Just three years on and improving social affluence was creating a public demand for better appointed mopeds, and resulted in Motobécane making a complete U-turn on their thinking and producing this extraordinary model, luxuriously appointed for its time, with telescopic forks, hub brakes both ends, automatic clutch, and even an electric bell!

The AV31 is an ornate and fascinating model that wasn’t listed in Britain, which might make it doubly interesting if you ever get the chance to see one in the flesh.  Looks, however, aren’t everything, and the deflector-top AV3 only delivers a very gentle performance that is not so easily improved, so on any moped run today, it’s certainly going to get well left behind in the dead-slow cyclemotoring group.

Any course to try to improve power output wouldn’t be easy for this engine, since spent gas scavenging is fairly limited as it can only vent through restrictive holes in the cylinder sidewall, rather than exit via a clear exhaust port.  This arrangement is because the plain-butted D-slot piston rings are un-pegged, so freely rotate in the piston, which could risk the ends getting snagged in a conventional full port.

To resolve this would require pegs adding to the grooves, so they could be keyed to stop ring rotation, then fitting later type C-slot rings so the exhaust port might be opened out to improve spent gas scavenging.

How much difference this might make would be anyone’s guess … we don’t know anyone who’s done it yet.

The original and basic AV3 moped with AV3 engine continued until 1953, but a number of subsequent AV31, 32 & 33 Motobécane models fitted with the AV3 type motor are often mistaken for the original model. 

Sponsorship for ‘In the Beginning’ was credited to a modest donation from Jari Lehikonen, a Cyclemaster enthusiast at Espoo in Finland, which thanks to the internet, probably goes to illustrate the extent of IceniCAM’s global reach today, from the Arctic circle in the Northern hemisphere, to New Zealand on the far southern side of the planet.

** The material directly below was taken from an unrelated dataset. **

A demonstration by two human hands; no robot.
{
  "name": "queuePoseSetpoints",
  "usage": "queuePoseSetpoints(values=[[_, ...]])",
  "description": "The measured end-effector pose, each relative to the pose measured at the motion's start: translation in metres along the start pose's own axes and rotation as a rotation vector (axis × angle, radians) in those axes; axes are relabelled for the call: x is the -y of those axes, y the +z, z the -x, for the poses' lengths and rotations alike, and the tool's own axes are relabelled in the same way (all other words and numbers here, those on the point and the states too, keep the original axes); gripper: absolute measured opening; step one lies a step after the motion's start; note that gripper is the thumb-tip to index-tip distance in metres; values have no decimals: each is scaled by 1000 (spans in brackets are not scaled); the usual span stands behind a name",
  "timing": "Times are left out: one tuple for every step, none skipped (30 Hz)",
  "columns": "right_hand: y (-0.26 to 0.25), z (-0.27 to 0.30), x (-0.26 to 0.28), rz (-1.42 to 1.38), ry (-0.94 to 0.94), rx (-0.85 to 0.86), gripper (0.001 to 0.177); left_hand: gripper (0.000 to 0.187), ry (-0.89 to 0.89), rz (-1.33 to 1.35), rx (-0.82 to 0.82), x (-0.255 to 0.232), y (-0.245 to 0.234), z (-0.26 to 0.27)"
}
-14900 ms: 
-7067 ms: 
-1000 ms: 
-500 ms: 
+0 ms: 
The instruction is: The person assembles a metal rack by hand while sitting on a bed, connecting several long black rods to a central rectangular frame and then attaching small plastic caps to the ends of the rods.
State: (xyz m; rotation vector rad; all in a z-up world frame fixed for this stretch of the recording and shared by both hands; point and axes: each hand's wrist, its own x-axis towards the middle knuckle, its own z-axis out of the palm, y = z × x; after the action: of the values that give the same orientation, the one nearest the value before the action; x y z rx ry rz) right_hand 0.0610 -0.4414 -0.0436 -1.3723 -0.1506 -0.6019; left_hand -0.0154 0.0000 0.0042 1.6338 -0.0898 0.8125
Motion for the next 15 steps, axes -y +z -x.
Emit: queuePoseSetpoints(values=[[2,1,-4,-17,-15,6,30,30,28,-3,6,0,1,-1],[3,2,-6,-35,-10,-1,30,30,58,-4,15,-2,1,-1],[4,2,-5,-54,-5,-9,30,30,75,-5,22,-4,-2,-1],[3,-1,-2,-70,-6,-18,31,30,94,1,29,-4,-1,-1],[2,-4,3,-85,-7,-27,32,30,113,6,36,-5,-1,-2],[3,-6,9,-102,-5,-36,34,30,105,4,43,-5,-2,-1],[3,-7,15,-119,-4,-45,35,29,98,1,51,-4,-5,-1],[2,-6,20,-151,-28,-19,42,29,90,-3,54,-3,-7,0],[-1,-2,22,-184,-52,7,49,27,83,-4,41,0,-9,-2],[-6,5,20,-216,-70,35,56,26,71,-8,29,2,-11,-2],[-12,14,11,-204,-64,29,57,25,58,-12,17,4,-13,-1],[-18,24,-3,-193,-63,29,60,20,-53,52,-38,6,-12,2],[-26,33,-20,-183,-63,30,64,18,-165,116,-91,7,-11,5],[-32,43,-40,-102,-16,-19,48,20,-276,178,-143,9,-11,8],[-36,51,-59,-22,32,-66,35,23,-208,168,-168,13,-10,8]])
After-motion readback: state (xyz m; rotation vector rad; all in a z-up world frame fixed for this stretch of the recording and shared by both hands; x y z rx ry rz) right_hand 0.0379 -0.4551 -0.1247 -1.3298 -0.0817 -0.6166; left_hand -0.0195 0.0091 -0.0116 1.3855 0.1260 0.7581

We never expected to achieve anything remotely like that when we started the Webzine ten years ago as a local magazine for the Suffolk Section, after a stuffy old autocycle club decided their members no longer wanted feature articles—just shows how wrong they were!

What’s Next?

Next Main Feature: The 1960s naturally lead into the 1970s, and Track Day 2 takes us into the next decade with another triple selection of exotic Italian circuit racers.  If you thought the Series 1 Benelli Sprint, Malanca Nicky Sport 8T, and ViVi SaS Special 50 were a little extravagant, then you ain’t seen nuthin’ yet!  The classic style of the ’60s may seem tame and sedate when compared to their full-blown and outrageous counterparts of the ’70s—it’s like comparing a bi-plane to a Star Wars X-wing fighter!

Next Support: Way back in the pre-IceniCAM days of 2001, we briefly produced a small feature on this rather obscure Birmingham-built moped.  Sixteen years later, and there’s now (hopefully) a lot more research material to expand on the original presentation, and we can actually revisit the very same featured machine, which is still working and in use—as well as several more of its friends!  Will the bike prove tough enough to live up to its Muscle-bound title?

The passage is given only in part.